Your task:
Please return the listing exactly as it stands, skipping any pictures.

Given data:
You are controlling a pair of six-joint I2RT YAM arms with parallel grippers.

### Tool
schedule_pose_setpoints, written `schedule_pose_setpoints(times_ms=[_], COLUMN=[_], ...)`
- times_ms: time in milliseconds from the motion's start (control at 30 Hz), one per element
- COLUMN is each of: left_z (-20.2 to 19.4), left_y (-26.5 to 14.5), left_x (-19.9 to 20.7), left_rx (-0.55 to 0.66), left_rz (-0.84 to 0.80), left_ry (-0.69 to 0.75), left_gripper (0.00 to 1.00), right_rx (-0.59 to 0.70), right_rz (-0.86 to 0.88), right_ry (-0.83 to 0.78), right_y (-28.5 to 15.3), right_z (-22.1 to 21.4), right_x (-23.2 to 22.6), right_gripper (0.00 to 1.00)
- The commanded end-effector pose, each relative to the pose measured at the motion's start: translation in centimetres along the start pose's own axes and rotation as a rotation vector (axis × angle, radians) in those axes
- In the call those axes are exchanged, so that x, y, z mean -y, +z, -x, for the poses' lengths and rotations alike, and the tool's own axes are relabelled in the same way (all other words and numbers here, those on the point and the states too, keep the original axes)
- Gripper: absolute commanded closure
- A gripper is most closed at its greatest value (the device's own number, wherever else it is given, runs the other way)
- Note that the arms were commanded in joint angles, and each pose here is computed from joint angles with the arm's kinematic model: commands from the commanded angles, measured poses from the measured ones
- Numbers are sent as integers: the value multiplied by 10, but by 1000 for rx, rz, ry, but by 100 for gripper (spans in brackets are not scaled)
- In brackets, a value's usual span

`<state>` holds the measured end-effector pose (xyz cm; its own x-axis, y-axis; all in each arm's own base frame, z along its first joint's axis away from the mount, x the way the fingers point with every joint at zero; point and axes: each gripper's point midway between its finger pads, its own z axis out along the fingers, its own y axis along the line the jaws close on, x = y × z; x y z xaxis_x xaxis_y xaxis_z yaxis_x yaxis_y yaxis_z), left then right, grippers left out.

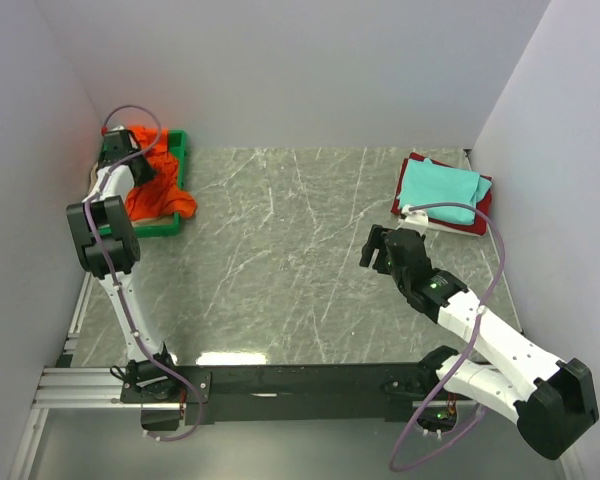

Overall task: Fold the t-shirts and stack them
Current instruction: Grab the tshirt from the pile, then move the tshirt to the center of the board

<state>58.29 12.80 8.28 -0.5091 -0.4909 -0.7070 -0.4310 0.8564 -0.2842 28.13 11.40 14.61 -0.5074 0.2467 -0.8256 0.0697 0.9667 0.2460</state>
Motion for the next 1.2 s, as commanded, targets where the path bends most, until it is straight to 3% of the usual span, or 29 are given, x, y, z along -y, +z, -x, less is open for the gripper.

Exercise result:
You are controlling a pair of six-joint I2RT YAM arms with parallel grippers.

### Tool
schedule_pose_setpoints, written `schedule_pose_setpoints(times_ms=[_], COLUMN=[_], ...)`
- times_ms: time in milliseconds from the motion's start (control at 30 Hz), one per element
- COLUMN is each of: left_z (-20.2 to 19.4), left_y (-26.5 to 14.5), left_x (-19.9 to 20.7), left_rx (-0.55 to 0.66), left_rz (-0.84 to 0.80), left_ry (-0.69 to 0.75), left_gripper (0.00 to 1.00), right_rx (-0.59 to 0.70), right_rz (-0.86 to 0.88), right_ry (-0.83 to 0.78), right_y (-28.5 to 15.3), right_z (-22.1 to 21.4), right_x (-23.2 to 22.6), right_gripper (0.00 to 1.00)
- The commanded end-effector pose, each relative to the pose measured at the motion's start: translation in centimetres along the start pose's own axes and rotation as a rotation vector (axis × angle, radians) in those axes
- In the call those axes are exchanged, so that x, y, z mean -y, +z, -x, for the poses' lengths and rotations alike, and the tool's own axes are relabelled in the same way (all other words and numbers here, those on the point and the states too, keep the original axes)
- Gripper: absolute commanded closure
- A gripper is most closed at its greatest value (the device's own number, wherever else it is given, runs the other way)
- Note that the arms were commanded in joint angles, and each pose here is computed from joint angles with the arm's kinematic model: commands from the commanded angles, measured poses from the measured ones
- Numbers are sent as integers: the value multiplied by 10, but by 1000 for rx, rz, ry, but by 100 for gripper (spans in brackets are not scaled)
- In brackets, a value's usual span

`<state>` holds the measured end-effector pose (xyz cm; its own x-axis, y-axis; all in each arm's own base frame, z along its first joint's axis away from the mount, x the way the fingers point with every joint at zero; point and axes: each gripper's point midway between its finger pads, its own z axis out along the fingers, its own y axis along the line the jaws close on, x = y × z; x y z xaxis_x xaxis_y xaxis_z yaxis_x yaxis_y yaxis_z), left then right, grippers left out.


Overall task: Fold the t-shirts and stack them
Current instruction: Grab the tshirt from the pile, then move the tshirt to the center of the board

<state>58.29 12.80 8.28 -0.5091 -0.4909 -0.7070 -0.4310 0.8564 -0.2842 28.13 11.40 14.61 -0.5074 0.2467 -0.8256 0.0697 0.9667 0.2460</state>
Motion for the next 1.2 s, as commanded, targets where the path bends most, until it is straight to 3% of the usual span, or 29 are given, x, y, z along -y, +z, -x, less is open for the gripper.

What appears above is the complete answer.